*What you need to do*
Set out each line from the following listing that includes the word "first".

-- Opening Marker --

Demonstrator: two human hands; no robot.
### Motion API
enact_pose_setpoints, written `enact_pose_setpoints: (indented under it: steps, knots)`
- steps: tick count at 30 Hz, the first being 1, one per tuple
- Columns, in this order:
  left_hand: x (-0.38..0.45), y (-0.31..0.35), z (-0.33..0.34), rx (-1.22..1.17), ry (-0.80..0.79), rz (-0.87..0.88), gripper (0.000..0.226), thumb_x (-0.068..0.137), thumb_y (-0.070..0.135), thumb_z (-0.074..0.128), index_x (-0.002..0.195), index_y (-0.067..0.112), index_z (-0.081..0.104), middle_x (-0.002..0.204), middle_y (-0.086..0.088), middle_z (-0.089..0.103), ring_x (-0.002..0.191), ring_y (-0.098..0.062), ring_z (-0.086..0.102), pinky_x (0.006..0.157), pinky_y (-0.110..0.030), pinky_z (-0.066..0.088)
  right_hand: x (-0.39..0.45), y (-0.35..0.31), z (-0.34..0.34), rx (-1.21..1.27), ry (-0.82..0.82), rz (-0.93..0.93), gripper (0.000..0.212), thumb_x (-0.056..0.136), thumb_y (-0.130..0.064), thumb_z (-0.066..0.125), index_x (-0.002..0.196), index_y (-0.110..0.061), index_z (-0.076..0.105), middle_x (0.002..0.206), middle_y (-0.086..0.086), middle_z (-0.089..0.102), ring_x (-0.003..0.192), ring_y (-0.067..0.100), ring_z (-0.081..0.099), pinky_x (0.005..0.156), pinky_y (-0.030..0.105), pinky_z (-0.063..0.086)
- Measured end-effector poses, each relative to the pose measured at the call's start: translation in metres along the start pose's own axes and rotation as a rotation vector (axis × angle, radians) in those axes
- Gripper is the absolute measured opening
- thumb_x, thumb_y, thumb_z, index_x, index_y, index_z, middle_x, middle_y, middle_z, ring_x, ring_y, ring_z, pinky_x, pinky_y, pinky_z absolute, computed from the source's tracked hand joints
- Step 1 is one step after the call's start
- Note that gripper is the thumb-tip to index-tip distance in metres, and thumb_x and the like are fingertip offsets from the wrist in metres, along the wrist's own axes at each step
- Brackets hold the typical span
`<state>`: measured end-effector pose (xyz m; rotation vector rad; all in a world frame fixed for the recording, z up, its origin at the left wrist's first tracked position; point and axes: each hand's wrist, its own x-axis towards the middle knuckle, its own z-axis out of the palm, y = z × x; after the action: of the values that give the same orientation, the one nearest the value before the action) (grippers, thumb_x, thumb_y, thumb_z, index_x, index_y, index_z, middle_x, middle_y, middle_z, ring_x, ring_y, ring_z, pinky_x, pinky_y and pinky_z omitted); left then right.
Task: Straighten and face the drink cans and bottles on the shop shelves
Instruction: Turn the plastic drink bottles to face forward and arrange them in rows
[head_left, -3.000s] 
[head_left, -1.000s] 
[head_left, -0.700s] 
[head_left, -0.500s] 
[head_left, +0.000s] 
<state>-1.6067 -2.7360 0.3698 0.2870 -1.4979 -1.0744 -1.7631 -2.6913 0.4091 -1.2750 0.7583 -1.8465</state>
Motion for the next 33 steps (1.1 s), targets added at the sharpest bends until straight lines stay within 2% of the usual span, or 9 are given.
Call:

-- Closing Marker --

*Output of the task*
- steps: tick count at 30 Hz, the first being 1, one per tuple
`<state>`: measured end-effector pose (xyz m; rotation vector rad; all in a world frame fixed for the recording, z up, its origin at the left wrist's first tracked position; point and axes: each hand's wrist, its own x-axis towards the middle knuckle, its own z-axis out of the palm, y = z × x; after the action: of the values that give the same orientation, the one nearest the value before the action) (grippers, thumb_x, thumb_y, thumb_z, index_x, index_y, index_z, middle_x, middle_y, middle_z, ring_x, ring_y, ring_z, pinky_x, pinky_y and pinky_z omitted); left then right.

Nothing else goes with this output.